I need more time than I have right now to think about the implications of that statement, but I’ll say this for it: I love it. It’s provocative, and probably true. The one caveat I would suggest is that Watson, and all databases, can advance science in the sense that they can help scientists develop hypotheses worth pursuing. But big data and AI are no substitute for well designed experiments.
Oh, and by the way; AI will not be a star, it is a tool. Tools can’t be stars. People are stars.
Good point, BobbyGvegas. Can’t measure something, can’t study it. Dr Palmer, I hope to meet you someday and have a talk. You are right, we may be wrong. In fact, everything we think we know may be wrong. That is why we have science. One point I wanted to make is that we are so enamored with “things”, we fail to adequately consider how to measure those things and then study them. If we can spend billions to wipe out cancer (nice thought, but naive, and what on earth do you think we have been doing), spend a billion or so to gather a convenience sample of people and take there genomes and then follow them past when most of will be dead, we can also find ways to make science, THE, practice of medicine. If AI is picking treatments, it needs a study (and malpractice insurance). Paul, right on. So many good ideas that are incorrect become standards leading us to institutionalized insanity.

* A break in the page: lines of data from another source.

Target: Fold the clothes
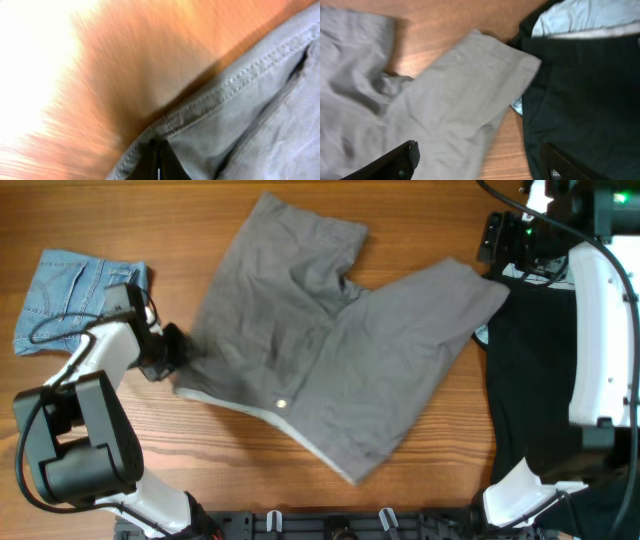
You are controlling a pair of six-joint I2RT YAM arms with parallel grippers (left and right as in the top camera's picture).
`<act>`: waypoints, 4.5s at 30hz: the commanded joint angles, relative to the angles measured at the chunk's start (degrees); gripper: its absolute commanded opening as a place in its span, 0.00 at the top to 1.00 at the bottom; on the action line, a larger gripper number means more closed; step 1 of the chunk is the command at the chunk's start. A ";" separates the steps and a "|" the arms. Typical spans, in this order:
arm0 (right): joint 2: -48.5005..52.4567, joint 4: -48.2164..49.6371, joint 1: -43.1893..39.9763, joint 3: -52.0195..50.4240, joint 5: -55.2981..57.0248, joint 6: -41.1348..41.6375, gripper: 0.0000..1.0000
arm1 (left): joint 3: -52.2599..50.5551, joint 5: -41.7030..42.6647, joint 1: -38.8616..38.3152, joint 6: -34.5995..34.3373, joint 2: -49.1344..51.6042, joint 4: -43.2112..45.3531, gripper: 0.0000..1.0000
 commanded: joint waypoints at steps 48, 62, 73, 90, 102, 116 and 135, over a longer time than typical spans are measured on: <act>13.51 39.17 -1.77 -38.18 -14.01 3.74 0.96 | 23.89 -10.25 -36.96 -5.27 -22.62 -46.18 0.37; 9.92 37.86 -1.68 -37.18 -16.39 1.95 0.94 | -26.75 16.39 -45.68 -26.64 -22.58 -14.93 0.41; 1.36 37.48 -1.77 -37.00 -10.29 1.92 0.95 | -26.43 12.85 -45.83 -27.17 -25.00 -15.17 0.96; -15.32 66.64 -1.01 -35.56 -16.17 2.67 0.96 | -8.11 -5.44 -56.04 -46.10 -51.78 -46.82 0.96; 10.91 91.91 11.80 -35.56 -21.75 7.85 0.95 | -8.17 -29.79 -42.80 -46.90 -35.74 -40.00 0.96; 9.66 54.34 4.02 -37.79 -23.50 -3.23 0.00 | -8.17 -17.75 -36.11 -16.04 -25.44 -18.16 0.04; 1.01 29.68 6.69 -40.35 -5.64 7.74 0.14 | -4.22 -12.68 -26.99 -4.66 -40.54 -25.94 0.04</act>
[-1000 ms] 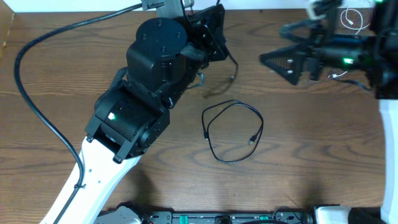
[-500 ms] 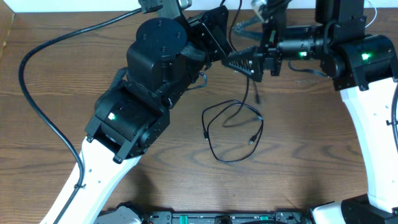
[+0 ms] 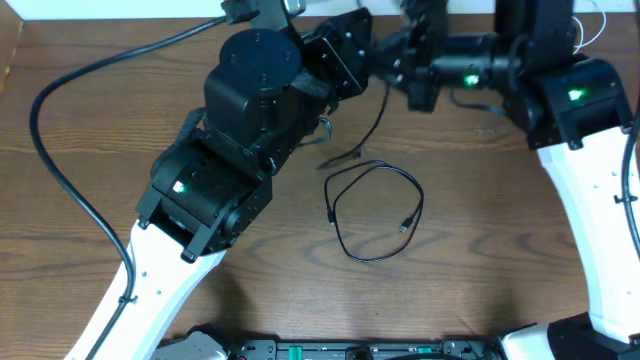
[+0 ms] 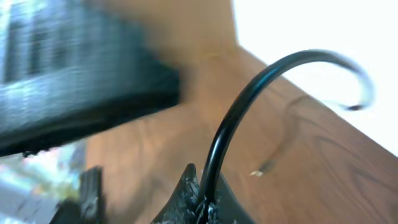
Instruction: Untangle cables
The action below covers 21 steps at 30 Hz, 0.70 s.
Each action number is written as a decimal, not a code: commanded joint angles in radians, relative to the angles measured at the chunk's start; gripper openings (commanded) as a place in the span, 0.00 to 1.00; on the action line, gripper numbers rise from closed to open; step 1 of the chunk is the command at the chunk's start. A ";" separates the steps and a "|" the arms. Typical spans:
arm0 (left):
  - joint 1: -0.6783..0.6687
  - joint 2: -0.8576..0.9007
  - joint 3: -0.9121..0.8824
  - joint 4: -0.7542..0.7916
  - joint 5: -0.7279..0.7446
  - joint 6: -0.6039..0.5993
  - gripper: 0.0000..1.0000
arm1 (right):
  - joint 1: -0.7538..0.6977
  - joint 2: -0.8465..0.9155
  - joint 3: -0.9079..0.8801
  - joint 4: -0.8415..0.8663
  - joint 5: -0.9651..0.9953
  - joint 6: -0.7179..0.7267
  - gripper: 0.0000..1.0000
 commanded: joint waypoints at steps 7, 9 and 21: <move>0.000 -0.002 0.003 -0.038 0.005 0.043 0.55 | -0.307 -0.085 0.019 0.090 0.182 0.399 0.01; 0.000 -0.002 0.003 -0.044 0.006 0.075 0.55 | -0.378 -0.096 0.039 0.102 0.182 0.465 0.01; 0.000 0.003 0.003 -0.142 0.005 0.233 0.55 | -0.802 -0.082 0.156 0.103 0.298 0.631 0.01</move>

See also “Treat the numbers instead of the patient?” http://regionalextensioncenter.blogspot.com/2016/10/treat-numbers-instead-of-patient.html
“Are structured data the enemy of health care quality?” http://regionalextensioncenter.blogspot.com/2015/12/are-structured-data-enemy-of-health.html
Some years ago I was involved in a start up company that data mined insurance claims and had docs on staff to try and do case management for patients whose claim history suggested fragmented care or other problems. In house they fretted that they were having trouble proving that the model worked to either improve care or save money. Nevertheless they were acquired for a huge sum…..and the service continues within a health services division of a big company. But I suspect the proof of the model still eludes them (or the handful of companies that provide the service).
Not exactly AI, but similar….sounds great and promising, but serious questions if it will add value or perhaps trigger negative unintended consequences.
I agree with everything you say, but we may be wrong and AI might be a star.